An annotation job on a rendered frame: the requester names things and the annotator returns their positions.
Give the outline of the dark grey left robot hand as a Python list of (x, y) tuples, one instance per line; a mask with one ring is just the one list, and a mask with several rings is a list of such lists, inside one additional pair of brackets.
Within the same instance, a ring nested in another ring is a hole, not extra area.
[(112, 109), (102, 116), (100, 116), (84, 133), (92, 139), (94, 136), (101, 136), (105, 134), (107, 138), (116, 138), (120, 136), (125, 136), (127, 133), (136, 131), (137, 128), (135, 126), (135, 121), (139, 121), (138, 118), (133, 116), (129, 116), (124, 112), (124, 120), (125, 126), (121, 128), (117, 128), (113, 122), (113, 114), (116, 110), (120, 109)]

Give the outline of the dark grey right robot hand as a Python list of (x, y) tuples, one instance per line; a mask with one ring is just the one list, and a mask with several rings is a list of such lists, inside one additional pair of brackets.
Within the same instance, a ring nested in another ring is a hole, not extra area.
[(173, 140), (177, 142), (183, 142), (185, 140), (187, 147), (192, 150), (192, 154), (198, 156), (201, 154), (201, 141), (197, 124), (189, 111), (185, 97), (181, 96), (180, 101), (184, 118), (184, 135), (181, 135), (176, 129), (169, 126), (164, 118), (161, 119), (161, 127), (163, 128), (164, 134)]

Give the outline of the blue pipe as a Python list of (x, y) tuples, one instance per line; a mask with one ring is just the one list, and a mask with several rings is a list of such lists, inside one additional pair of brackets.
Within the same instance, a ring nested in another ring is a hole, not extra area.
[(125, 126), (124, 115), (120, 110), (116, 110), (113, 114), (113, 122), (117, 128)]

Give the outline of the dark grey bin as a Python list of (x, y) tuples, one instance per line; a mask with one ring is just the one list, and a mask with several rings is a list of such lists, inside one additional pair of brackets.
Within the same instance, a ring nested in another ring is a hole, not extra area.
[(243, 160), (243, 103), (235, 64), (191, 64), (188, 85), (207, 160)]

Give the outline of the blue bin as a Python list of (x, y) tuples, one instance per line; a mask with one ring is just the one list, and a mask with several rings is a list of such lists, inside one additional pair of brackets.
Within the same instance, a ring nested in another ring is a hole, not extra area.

* **WHAT THE EXERCISE ASKS**: The lines to copy are those above that contain the string "hand".

* **THE COMPLETED TASK**:
Give the outline of the dark grey left robot hand as a Python list of (x, y) tuples, one instance per line; a mask with one ring is just the one list, and a mask with several rings is a list of such lists, inside one additional pair of brackets.
Give the outline of the dark grey right robot hand as a Python list of (x, y) tuples, one instance per line; a mask with one ring is just the one list, and a mask with several rings is a list of such lists, inside one additional pair of brackets.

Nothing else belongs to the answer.